If the limit is reached before the end of the result, a PortalSuspended Message will be returned, like the first Execute in this diagram. But, receiving a PortalSuspended doesn’t necessarily mean there are more rows to receive – the second fetch may also get an empty list if the limit number of the first fetch is exactly the same as the row count. It is also worth noting that, the final row count in CommandComplete Message reflects only the number of rows in the last fetch, not the total number of all the rows returned.
There is no MOVE equivalent in Extended Query to move the cursor without returning. Instead you may directly use the SQL command, using the portal name as cursor name.
Describe
The Describe Message can be used on either prepared statements or portals, in order to get information of them. This selection is specified by the first parameter, where P means portal, and S means statement.
Describing a portal generates a RowDescription response like the one we got in Simple Query. It is usually essential for processing following DataRows if any. It returns NoData if describing a portal that returns nothing like an UPDATE command without RETURNING.

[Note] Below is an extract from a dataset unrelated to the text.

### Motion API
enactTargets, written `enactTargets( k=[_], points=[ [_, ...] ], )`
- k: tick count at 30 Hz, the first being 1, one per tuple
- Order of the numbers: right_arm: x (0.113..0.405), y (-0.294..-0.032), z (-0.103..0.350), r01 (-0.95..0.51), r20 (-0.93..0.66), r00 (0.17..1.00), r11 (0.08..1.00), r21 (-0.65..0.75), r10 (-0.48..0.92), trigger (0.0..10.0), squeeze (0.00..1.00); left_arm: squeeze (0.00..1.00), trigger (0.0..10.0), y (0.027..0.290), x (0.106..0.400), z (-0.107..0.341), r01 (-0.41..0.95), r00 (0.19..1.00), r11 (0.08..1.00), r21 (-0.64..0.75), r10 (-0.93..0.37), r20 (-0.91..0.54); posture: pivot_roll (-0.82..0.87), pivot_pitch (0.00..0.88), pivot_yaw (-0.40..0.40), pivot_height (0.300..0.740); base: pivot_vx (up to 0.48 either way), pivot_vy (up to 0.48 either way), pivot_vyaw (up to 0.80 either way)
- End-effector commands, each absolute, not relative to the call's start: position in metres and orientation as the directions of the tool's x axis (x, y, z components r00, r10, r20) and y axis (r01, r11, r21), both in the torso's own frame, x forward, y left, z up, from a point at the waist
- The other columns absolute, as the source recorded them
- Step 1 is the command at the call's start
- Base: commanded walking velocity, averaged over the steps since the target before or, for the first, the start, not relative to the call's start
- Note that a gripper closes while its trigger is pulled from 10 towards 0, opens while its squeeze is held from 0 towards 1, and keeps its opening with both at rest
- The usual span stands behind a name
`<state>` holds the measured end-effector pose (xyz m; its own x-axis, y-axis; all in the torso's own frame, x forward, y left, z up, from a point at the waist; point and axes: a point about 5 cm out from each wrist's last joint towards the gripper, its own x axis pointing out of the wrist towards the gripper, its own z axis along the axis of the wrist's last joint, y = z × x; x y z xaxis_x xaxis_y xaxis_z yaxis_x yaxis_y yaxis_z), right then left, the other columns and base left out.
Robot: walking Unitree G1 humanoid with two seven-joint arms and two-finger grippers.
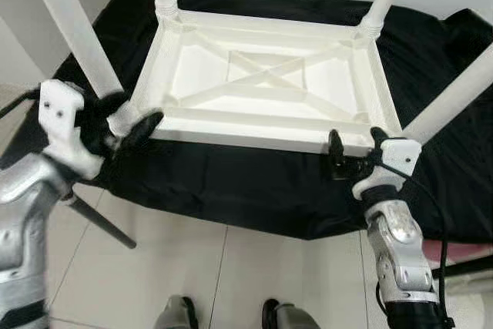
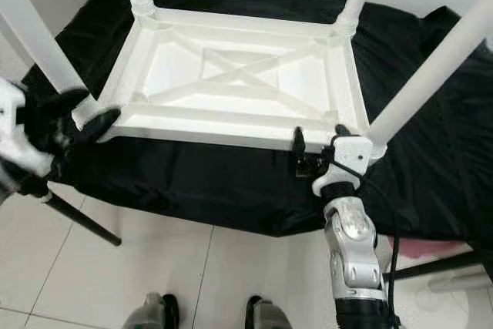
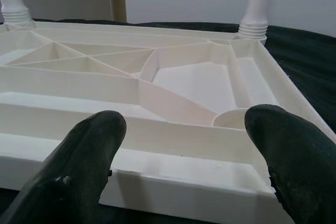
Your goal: Building children table
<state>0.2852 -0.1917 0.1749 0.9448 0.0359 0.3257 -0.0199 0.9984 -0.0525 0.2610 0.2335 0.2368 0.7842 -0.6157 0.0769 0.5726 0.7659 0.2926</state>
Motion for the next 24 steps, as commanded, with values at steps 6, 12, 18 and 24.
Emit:
enactTargets(
  k=[6, 12, 18, 24],
  points=[
    [0.292, -0.198, 0.172, -0.018, 0.311, 0.950, 0.999, -0.039, 0.029, 10.0, 0.00, 0.00, 10.0, 0.290, 0.240, 0.227, 0.581, 0.812, 0.769, 0.265, -0.572, -0.118, 0.12, 0.179, -0.038, 0.740, 0.000, 0.000, 0.00],
    [0.294, -0.187, 0.167, -0.070, 0.290, 0.954, 0.997, -0.031, 0.076, 10.0, 0.00, 0.00, 10.0, 0.339, 0.253, 0.226, 0.508, 0.859, 0.823, 0.254, -0.462, -0.219, 0.13, 0.174, -0.036, 0.740, 0.000, 0.000, 0.00],
    [0.294, -0.178, 0.162, -0.122, 0.273, 0.954, 0.992, -0.031, 0.126, 10.0, 0.00, 0.00, 10.0, 0.360, 0.285, 0.237, 0.391, 0.919, 0.871, 0.297, -0.355, -0.170, 0.12, 0.167, -0.025, 0.740, 0.000, 0.000, 0.00],
    [0.292, -0.177, 0.156, -0.138, 0.243, 0.959, 0.990, -0.037, 0.143, 10.0, 0.00, 0.00, 10.0, 0.367, 0.312, 0.239, 0.245, 0.969, 0.910, 0.334, -0.215, -0.123, 0.10, 0.162, -0.005, 0.740, 0.000, 0.000, 0.00]
  ],
)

Describing a statement is a bit complicated – it returns two Messages. The first is ParameterDescription which describes the parameters and their types in the given statement. The second is still a RowDescription (or NoData), but it may lack some typing information because the statement is not bound to specific parameters thus some types of variables are still unknown.
The End
There are still a lot more I didn’t cover here like COPY, NOTIFY, TLS and more. But it’s already been days to write those above and I’m already getting messy with part of it, so I’ll end this with two more closing topics.
Cancel a Running Query
PostgreSQL allows canceling a running query from outside, by establishing a new connection to the server and send over a CancelRequest Message instead of the normal StartupMessage:
The Canceller may or may not be a a part of Client, as far as the CancelRequest contains essential subprocess ID and secret key of the target Session, which the Client could obtain during its initial authentication. Because the signal may arrive at any time, the cancellation is not a consistent event. That is to say, after sending the CancelRequest, the Client should be ready to face any possible responses including successful results or errors.
Bye
For a graceful shutdown, it’s usually the Client sending a Terminate Message and close the connection. On receiving Terminate, the server will also close the connection and terminate the Session, rolling back any pending transactions. It is worth noting that, even though a broken connection without Terminate may do the same, the server would firstly finish any query at hand before noticing the disconnection, therefore separate SQL commands without transaction may still succeed during ungraceful shutdown.